*Work order*
The data is to be repeated exactly, with the images removed.

*Dataset excerpt*
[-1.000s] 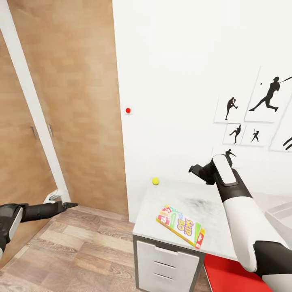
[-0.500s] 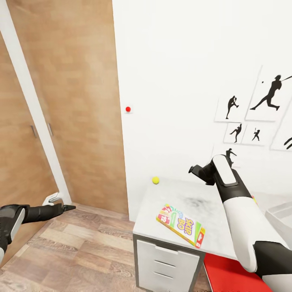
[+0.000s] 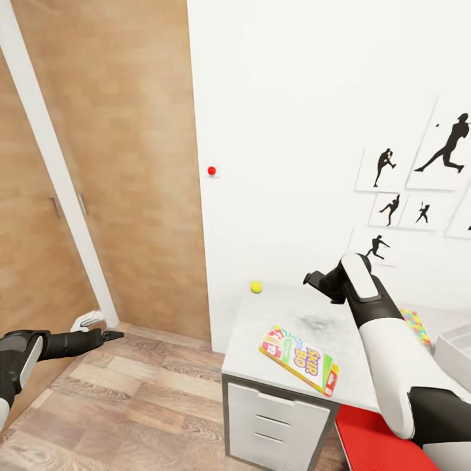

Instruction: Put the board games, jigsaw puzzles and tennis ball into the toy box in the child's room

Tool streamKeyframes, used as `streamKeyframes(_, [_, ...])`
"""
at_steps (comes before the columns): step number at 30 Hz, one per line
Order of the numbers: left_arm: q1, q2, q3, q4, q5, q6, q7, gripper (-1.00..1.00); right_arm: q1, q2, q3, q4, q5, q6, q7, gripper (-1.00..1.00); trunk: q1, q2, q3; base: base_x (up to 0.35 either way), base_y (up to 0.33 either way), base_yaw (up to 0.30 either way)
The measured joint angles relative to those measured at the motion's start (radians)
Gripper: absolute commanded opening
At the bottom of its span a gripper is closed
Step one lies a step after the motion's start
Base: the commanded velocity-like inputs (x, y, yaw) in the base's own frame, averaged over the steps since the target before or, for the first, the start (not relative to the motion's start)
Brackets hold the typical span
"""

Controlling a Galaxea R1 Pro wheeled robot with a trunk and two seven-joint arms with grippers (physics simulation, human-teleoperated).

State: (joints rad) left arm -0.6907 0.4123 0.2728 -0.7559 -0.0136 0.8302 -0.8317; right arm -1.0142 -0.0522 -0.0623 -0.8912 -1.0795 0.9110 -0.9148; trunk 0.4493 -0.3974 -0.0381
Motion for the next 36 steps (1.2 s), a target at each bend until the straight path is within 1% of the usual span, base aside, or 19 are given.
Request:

*Reply to the task*
[-1.000s] 
[-0.500s] 
[+0.000s] 

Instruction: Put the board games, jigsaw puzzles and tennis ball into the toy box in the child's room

Tool streamKeyframes, used as `streamKeyframes(_, [_, ...])`
"""
at_steps (comes before the columns): step number at 30 Hz, one per line
Order of the numbers: left_arm: q1, q2, q3, q4, q5, q6, q7, gripper (-1.00..1.00); right_arm: q1, q2, q3, q4, q5, q6, q7, gripper (-1.00..1.00); trunk: q1, q2, q3; base: base_x (up to 0.35 either way), base_y (up to 0.33 either way), base_yaw (up to 0.30 either way)
The measured joint angles relative to those measured at the motion's start (radians)
Gripper: absolute commanded opening
At the bottom of its span a gripper is closed
Step one lies a step after the motion's start
Base: the commanded velocity-like inputs (x, y, yaw) in the base's own frame, averaged over the steps since the target before or, for the first, the start (not relative to the motion's start)
Brackets hold the typical span
"""

Controlling a Galaxea R1 Pro wheeled robot with a trunk and two seven-joint arms with grippers (physics simulation, human-teleoperated).

State: (joints rad) left arm -0.6907 0.4123 0.2728 -0.7559 -0.0136 0.8302 -0.8317; right arm -1.0142 -0.0522 -0.0623 -0.8912 -1.0795 0.9110 -0.9148; trunk 0.4493 -0.3974 -0.0381
Motion for the next 36 steps (1.2 s), a target at each bend until the straight path is within 1% of the usual span, base aside, or 19 are given.
Request:

There is no additional output for this exercise.